Aussi n’est-il guère étonnant de voir apparaître autant de groupes militants que de puits de forage. Depuis le premier groupe impulsé par Tina à Blackpool après les deux séismes de 2011, on en compte aujourd’hui plus de 150 dans tout le royaume. « Il y a beaucoup de Monsieur et Madame Tout-le-monde avec nous, souffle Tina. Pas seulement des écolos, mais aussi des riverains craignant des dévaluations immobilières2. Moi, je suis grand-mère et j’ai squatté des sites de forage pendant des semaines. On travaille ensemble, on monte des camps sur des sites en construction, on organise les manifestations, etc.

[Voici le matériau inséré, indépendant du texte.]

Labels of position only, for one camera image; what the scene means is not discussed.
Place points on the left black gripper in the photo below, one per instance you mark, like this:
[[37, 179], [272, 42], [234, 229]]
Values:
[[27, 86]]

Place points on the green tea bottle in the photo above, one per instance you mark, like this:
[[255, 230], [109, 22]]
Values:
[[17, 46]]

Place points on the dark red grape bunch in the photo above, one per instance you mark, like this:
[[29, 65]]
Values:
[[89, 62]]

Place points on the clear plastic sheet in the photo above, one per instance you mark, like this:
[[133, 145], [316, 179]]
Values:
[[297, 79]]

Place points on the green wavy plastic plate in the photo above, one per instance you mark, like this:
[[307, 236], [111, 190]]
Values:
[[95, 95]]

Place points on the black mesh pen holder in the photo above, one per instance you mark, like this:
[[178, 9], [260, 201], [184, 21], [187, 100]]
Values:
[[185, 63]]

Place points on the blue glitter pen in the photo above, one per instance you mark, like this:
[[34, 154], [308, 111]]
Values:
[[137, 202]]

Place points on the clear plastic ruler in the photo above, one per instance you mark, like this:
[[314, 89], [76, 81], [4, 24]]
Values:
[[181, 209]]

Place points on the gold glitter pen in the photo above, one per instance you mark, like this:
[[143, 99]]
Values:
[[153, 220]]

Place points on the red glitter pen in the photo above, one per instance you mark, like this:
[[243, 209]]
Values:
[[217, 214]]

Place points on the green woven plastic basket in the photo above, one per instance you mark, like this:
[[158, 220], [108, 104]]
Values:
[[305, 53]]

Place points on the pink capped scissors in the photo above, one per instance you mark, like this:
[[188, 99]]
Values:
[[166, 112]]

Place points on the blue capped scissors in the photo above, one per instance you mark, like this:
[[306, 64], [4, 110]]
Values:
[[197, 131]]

Tout le monde est partie prenante. » À la différence des contestations observées dans l’Est du continent, les fracktivists britanniques ont, en outre, le soutien de puissantes ONG écologistes et de figures people comme Vivienne Westwood ou Bianca Jagger. Une opposition d’autant plus vive que les institutions publiques supposées réguler le marché sont largement décrédibilisées  : l’Environment Agency par exemple, chargée de délivrer les permis d’exploitation, a investi 50 millions de livres dans la pétrochimie britannique à travers son fonds de pension. « On est super optimistes, ajoute Tina en partant. Ils ont banni le schiste à New York en décembre (2014) après des années de contestation, je ne vois pas pourquoi on n’y arriverait pas ici. » Un succès qui pourrait définitivement dévier l’avidité des industriels vers des pays plus accommodants comme la Tunisie ou l’Algérie (quoi que...), par exemple.


1 La fracturation hydraulique (fracking) consiste à injecter de grandes quantités d’eau pressurisée (mélangée à des produits chimiques) en profondeur dans le sol pour fissurer des couches rocheuses et en extraire le méthane qu’elles renferment.

2 Un rapport du Département britannique de l’environnement, de l’alimentation et des affaires rurales, publié l’année dernière, comportait de nombreux passages censurés, en particulier sur la question de l’impact du gaz de schiste sur les communautés locales et le prix de l’immobilier. Un commentateur avait d’ailleurs déclaré à l’époque : « On aurait dit que le rapport était consacré aux différentes options militaires pour une intervention en Irak. »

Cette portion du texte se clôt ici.